Lyrics as Poetry
In honor of National Poetry Month, we’ve been hosting a series of blog posts about our festival poets, Committee member’s favorite poems, etc. For two committee members — festival founder and City of Gaithersburg Councilmember Jud Ashman and me, Robin Ferrier — current favorite poems happen to be song lyrics.
Which may leave you thinking: Should we consider songs poetry?
Jud and I are arguing “yes” by highlighting the two songs below as part of a National Poetry Month series of posts. There’s an insightful discussion of this debate in a 2012 issue of the Boston Review: “The Difference Between Poetry and Song Lyrics” by Matthew Zapruder.
We’d love to hear your thoughts on the debate below. (And I will admit that I can’t read the words to my favorite song lyrics without singing them.) In the meantime…
From Jud Ashman:
My favorite poem at the moment is actually the lyrics to the Bob Dylan song, My Back Pages.
This is about growing older and wiser and realizing that all those things you thought you knew for sure when you were younger — all the goods and bads, the rights and wrongs, the justice and injustice — weren’t really all that simple after all. In fact, the more you learn and experience in this life, the more you realize you don’t know. The refrain encapsulates it so well, “I was so much older then, I’m younger than that now.”
And, on top of that, it’s also a statement written about a revolutionary time in America.

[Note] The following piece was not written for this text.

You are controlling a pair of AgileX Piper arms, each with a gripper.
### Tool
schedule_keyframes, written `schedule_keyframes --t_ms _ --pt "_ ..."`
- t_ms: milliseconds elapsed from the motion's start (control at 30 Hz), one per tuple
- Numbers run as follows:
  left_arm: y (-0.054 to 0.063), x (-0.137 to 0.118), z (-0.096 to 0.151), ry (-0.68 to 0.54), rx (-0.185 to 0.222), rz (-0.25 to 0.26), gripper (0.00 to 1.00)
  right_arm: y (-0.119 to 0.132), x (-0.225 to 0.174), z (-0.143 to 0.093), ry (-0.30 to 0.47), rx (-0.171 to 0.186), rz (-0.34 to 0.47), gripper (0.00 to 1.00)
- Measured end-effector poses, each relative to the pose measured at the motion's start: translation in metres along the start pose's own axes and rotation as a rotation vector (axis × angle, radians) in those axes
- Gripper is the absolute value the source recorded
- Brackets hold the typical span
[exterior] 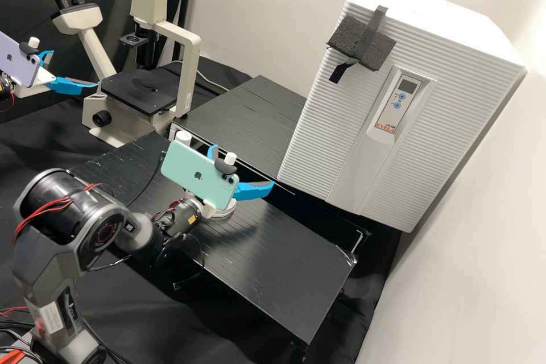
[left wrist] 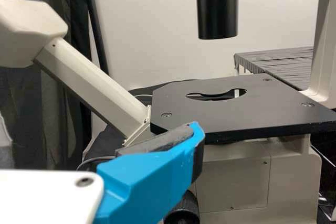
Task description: Open the petri dish lid.
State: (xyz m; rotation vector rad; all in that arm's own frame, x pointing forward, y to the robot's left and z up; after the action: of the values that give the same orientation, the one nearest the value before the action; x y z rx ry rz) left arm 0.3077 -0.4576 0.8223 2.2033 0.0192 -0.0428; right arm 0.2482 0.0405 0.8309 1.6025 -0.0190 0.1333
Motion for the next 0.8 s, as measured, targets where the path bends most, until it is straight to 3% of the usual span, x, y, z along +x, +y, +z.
schedule_keyframes --t_ms 467,800 --pt "0.0 0.0 0.0 0.0 0.0 0.0 1.0 -0.013 -0.03 0.011 -0.037 -0.001 -0.049 1.0" --pt "0.0 0.0 0.0 0.0 0.0 0.0 1.0 -0.012 -0.037 0.011 -0.012 -0.002 -0.026 1.0"
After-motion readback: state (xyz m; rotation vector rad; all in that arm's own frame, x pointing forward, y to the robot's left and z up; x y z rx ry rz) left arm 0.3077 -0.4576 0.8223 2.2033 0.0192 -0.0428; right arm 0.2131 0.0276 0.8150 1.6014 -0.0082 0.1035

Bob Dylan wrote the song when he was 23 years old, and I have the hardest time understanding how he could’ve had such a great perspective. I know middle-aged people who don’t have that perspective!
From Robin Ferrier:
I’m actually a huge fan of “I Hope You Dance,” which is performed by country musician Lee Ann Womack. Maybe it’s not as revolutionary as The Honorable Jud Ashman’s choice, but the song has personal meaning to me. When the song was released, my mother sent me (and my sister) a copy of the CD with a note that the song expressed her hopes for us. I thought it was sweet at the time.

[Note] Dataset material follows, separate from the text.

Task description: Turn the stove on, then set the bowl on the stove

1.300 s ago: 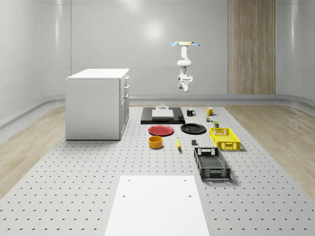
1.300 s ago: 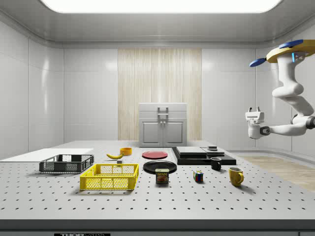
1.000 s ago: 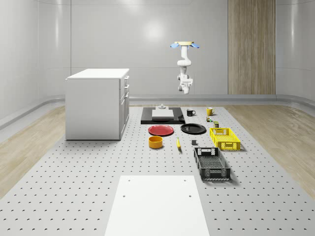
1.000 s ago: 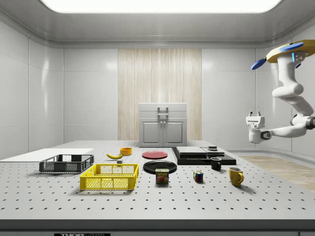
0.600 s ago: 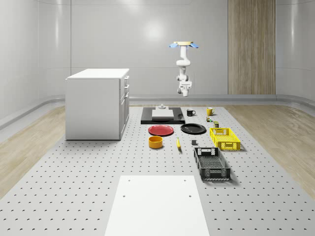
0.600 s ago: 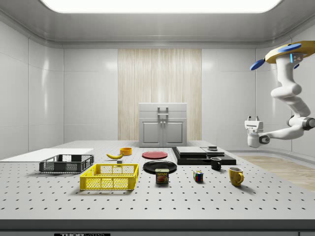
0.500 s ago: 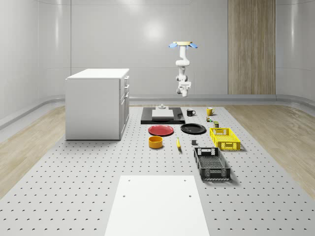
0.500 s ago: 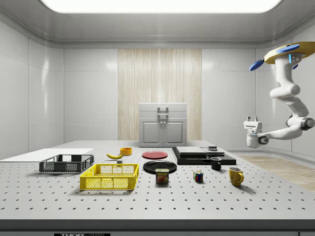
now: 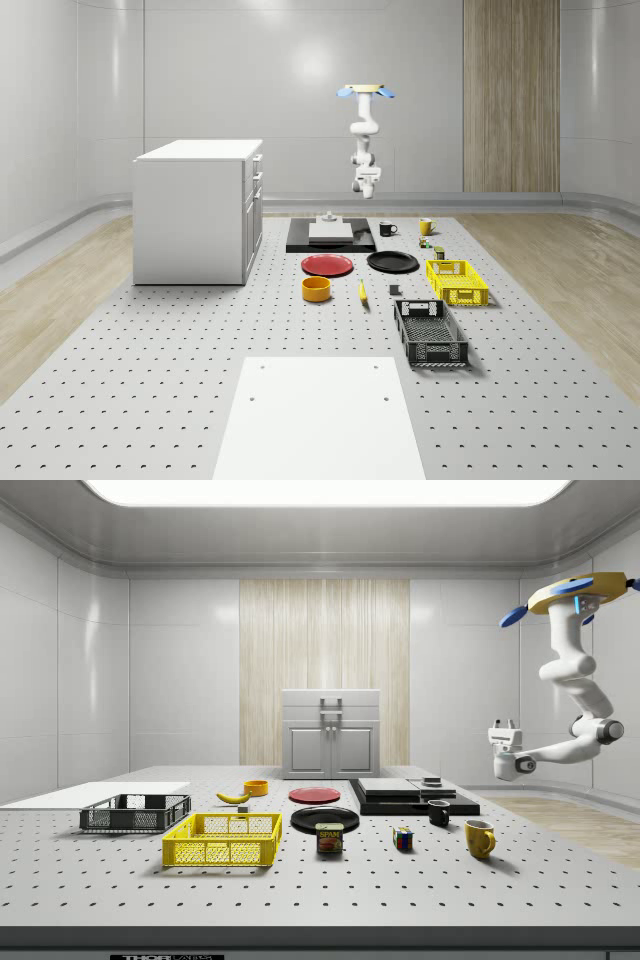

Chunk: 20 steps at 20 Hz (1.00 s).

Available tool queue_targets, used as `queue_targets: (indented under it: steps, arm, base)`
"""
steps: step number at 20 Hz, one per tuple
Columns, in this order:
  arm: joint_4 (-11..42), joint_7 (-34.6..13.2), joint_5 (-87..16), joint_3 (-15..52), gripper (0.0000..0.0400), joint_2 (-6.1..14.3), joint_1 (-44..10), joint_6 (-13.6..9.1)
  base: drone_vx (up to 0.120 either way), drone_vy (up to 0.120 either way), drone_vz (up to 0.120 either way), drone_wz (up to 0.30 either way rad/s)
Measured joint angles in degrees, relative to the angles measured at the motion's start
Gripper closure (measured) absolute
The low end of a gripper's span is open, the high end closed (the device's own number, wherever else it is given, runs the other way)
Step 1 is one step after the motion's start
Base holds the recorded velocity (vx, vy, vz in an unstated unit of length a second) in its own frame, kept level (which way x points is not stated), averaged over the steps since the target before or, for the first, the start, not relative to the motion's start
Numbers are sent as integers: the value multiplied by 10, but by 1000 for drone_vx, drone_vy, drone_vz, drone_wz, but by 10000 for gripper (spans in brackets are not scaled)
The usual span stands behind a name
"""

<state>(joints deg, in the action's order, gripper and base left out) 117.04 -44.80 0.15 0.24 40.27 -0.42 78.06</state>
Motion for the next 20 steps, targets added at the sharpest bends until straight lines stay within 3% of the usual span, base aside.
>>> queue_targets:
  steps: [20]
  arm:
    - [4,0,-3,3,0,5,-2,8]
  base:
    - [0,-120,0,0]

Now that I’m a mother with a daughter, I understand even more what she meant when she said that. I hear the song and listen to the lyrics — and the message to love and experience life and be happy — and I know just what my mother meant and why she wanted to give me that song. Someday, when my daughter is older, I’ll play it for her and we’ll dance around the living room to it and I’ll let her know that the song and the sentiment is being passed down from her grandmother to me to her.